● Your instructions: Copy whichever lines of the data hold the word "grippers".

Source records

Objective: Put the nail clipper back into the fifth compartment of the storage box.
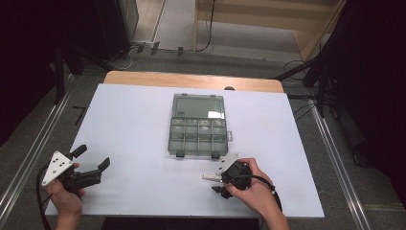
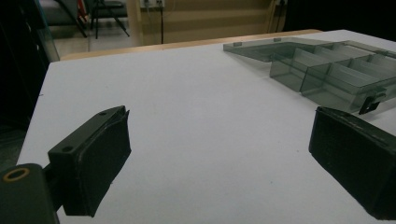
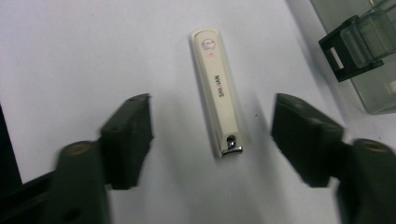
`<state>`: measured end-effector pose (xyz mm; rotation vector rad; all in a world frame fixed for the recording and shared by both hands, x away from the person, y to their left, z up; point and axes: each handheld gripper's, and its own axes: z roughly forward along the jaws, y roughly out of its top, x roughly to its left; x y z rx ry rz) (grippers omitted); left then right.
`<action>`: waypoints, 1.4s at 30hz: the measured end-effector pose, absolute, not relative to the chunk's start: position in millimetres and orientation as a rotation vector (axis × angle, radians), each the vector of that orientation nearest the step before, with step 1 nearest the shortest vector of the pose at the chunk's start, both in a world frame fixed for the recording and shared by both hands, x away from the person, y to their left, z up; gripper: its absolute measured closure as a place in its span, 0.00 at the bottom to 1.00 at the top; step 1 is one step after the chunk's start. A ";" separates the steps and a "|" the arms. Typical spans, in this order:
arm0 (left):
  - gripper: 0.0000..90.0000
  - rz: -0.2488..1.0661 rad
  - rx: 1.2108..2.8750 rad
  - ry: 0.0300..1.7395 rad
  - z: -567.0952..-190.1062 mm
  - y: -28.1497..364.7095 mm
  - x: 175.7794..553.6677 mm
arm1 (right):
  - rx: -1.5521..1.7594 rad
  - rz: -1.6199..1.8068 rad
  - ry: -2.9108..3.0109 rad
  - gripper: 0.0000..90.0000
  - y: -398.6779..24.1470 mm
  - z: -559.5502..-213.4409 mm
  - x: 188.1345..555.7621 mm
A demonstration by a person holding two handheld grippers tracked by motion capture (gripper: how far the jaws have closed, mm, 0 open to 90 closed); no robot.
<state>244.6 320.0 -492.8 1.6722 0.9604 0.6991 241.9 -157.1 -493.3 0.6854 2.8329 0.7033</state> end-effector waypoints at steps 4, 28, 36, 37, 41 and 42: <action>0.05 0.699 1.672 0.960 -492.8 320.1 244.6 | 0.707 0.711 2.854 0.59 -157.4 -495.6 246.1; 0.05 0.692 1.660 0.964 -492.8 322.3 243.2 | 0.804 0.842 2.846 0.88 -169.2 -499.6 249.5; 0.05 0.685 1.648 0.967 -492.7 323.5 242.8 | 0.850 0.934 2.788 0.88 -169.8 -494.9 249.3; 0.05 0.685 1.645 0.968 -492.7 323.6 242.8 | 0.854 0.961 2.779 0.88 -169.6 -494.4 249.6; 0.05 0.683 1.640 0.969 -492.8 324.3 242.7 | 0.881 1.009 2.759 0.88 -169.1 -493.4 249.3; 0.05 0.684 1.639 0.970 -492.8 324.3 242.7 | 0.883 1.024 2.754 0.88 -169.1 -493.0 249.4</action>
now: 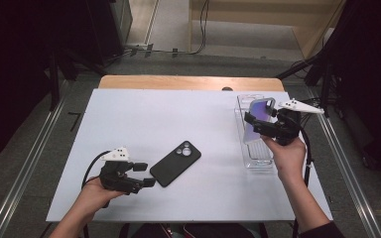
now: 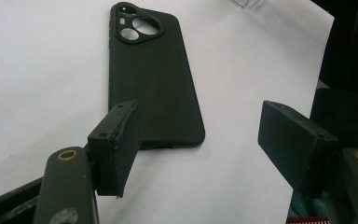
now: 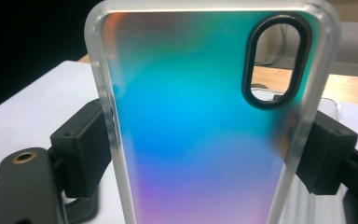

● Exercise solution:
`<state>`: measured end-effector pose (xyz mm; rotation vector rad; all in a world frame fixed for the recording and shared by both hands, x away from the person, y to their left, z up; point and axes: each handheld gripper's, and its own axes: z roughly forward along the jaws, y roughly out of its top, x roughly to its left; x y z rx ry rz) (grippers omitted); left then right.
A demonstration by a person holding two handheld grippers tracked by motion capture (gripper: how far the jaws have closed, mm, 0 open to 90 closed); no robot.

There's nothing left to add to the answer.